Approaching Chinese Manufacturers

Approaching Chinese Manufacturers

Discover safe and efficient ways on how to set up production in China from Greg Fisher, Founder of Hardware Massive and Berkeley Sourcing Group. During this event, Greg talked about factory interests, prototyping strategy, intellectual property (IP) guidelines, manufacturing requirements, and packaging tips. 

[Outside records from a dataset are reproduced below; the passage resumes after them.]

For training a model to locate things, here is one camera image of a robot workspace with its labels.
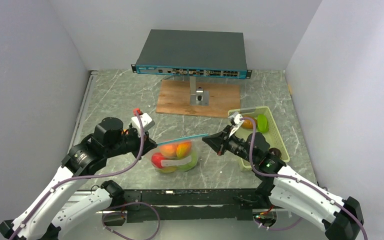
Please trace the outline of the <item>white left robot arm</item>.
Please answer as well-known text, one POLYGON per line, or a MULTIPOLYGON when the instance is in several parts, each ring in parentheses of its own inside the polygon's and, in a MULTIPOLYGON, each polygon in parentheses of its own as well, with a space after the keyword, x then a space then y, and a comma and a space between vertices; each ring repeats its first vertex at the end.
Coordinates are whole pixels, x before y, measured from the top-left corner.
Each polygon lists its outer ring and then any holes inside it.
POLYGON ((130 153, 140 160, 155 149, 157 144, 149 136, 154 124, 148 114, 139 112, 128 128, 116 117, 104 118, 93 133, 69 150, 36 200, 20 216, 2 221, 0 234, 8 240, 57 240, 95 212, 119 209, 126 201, 125 191, 110 173, 84 200, 69 208, 65 204, 89 179, 100 177, 108 159, 130 153))

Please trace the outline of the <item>yellow star fruit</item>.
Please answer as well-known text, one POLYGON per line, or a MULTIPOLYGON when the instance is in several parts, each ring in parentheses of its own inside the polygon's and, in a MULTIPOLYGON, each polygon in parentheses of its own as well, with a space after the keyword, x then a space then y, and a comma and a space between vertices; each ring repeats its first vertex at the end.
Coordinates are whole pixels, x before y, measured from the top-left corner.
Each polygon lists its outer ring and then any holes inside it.
POLYGON ((177 169, 178 168, 176 166, 167 166, 167 167, 158 168, 157 171, 165 174, 165 173, 173 173, 177 169))

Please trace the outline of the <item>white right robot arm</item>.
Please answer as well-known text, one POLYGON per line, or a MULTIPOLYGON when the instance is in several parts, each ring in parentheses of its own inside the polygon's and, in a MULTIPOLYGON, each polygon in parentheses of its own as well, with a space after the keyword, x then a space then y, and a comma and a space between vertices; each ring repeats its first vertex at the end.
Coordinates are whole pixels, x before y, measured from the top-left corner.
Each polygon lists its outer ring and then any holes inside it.
POLYGON ((202 141, 219 156, 230 152, 250 163, 261 181, 255 189, 260 207, 289 210, 324 231, 329 240, 355 240, 362 232, 364 217, 358 200, 351 196, 344 199, 309 182, 270 150, 262 133, 238 138, 227 125, 202 141))

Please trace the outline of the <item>pale green cabbage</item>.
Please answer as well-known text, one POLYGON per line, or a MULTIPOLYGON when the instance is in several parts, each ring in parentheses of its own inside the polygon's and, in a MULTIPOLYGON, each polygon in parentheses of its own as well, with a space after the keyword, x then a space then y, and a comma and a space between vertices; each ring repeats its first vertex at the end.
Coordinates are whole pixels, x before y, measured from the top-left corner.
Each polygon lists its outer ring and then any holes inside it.
POLYGON ((188 162, 177 167, 177 170, 180 172, 186 172, 194 168, 198 163, 198 154, 192 152, 188 157, 184 158, 184 160, 188 160, 188 162))

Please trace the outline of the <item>red wrinkled fruit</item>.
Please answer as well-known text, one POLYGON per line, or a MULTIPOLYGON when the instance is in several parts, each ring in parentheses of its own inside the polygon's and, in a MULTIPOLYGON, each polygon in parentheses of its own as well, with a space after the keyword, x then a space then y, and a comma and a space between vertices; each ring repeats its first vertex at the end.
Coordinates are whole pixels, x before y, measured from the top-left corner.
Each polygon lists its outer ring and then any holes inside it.
POLYGON ((167 160, 167 158, 160 152, 156 152, 151 156, 151 164, 157 169, 163 168, 162 161, 164 160, 167 160))

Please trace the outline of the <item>orange yellow mango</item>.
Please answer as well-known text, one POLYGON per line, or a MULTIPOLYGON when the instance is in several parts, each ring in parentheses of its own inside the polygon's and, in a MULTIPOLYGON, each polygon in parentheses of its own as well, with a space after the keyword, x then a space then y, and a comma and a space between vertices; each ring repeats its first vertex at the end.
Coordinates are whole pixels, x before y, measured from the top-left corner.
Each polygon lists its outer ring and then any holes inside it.
POLYGON ((176 157, 178 159, 183 159, 190 155, 192 149, 192 142, 191 141, 184 141, 177 145, 176 148, 176 157))

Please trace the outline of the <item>clear zip top bag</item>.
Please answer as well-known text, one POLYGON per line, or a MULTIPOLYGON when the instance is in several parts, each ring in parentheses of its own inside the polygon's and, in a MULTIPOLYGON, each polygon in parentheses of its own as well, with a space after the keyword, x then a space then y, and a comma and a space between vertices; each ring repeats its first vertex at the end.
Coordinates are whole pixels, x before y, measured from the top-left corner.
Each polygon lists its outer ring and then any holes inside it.
POLYGON ((207 136, 208 134, 204 133, 160 142, 145 158, 159 173, 187 172, 202 159, 202 139, 207 136))

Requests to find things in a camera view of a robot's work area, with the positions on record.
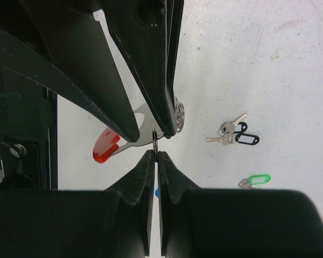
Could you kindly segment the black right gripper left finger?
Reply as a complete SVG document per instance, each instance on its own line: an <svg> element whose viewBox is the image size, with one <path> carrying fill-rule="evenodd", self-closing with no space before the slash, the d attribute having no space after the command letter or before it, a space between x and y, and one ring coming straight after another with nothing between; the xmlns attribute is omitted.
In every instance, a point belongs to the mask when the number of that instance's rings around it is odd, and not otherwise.
<svg viewBox="0 0 323 258"><path fill-rule="evenodd" d="M126 175L105 189L113 197L106 242L108 255L149 255L155 153L147 150Z"/></svg>

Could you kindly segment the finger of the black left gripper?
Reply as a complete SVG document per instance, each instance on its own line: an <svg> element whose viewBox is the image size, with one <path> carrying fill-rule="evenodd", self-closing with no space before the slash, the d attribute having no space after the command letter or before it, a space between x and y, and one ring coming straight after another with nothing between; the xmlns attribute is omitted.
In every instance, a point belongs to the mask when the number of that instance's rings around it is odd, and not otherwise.
<svg viewBox="0 0 323 258"><path fill-rule="evenodd" d="M100 8L99 1L0 1L0 66L89 113L95 96L127 95L93 17Z"/></svg>
<svg viewBox="0 0 323 258"><path fill-rule="evenodd" d="M107 27L166 138L177 133L174 75L184 1L99 1Z"/></svg>

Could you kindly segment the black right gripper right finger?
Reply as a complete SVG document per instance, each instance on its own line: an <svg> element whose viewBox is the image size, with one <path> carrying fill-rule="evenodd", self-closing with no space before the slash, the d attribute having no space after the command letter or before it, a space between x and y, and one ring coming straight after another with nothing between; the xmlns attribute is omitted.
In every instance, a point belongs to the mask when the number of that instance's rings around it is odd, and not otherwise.
<svg viewBox="0 0 323 258"><path fill-rule="evenodd" d="M191 255L192 232L187 193L200 187L183 174L166 152L158 152L161 255Z"/></svg>

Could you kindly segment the metal key organiser red handle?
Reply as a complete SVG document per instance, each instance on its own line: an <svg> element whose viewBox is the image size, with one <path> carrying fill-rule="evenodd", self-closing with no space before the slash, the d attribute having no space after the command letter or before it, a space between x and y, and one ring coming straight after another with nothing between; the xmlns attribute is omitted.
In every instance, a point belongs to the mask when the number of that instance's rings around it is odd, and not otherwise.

Working with Factories in China

If you are going to go direct, these are the two websites you need to know:                                      

Factories: What are their interests?

  • Keep the machines running. This is how they make money. When not running, no money is being made.
  • Large orders.
  • Scaling business. Without a large order, a startup must convince them of their ability to be successful.
  • Low deficit rates. Looking for parts that are easily re-producible.
  • Clear communication of requirements. They want to avoid complications both during and post-production, so be clear in what you need.
  • Low touch from upper management. Higher-ups rely on lower level employees to keep the production process running smooth.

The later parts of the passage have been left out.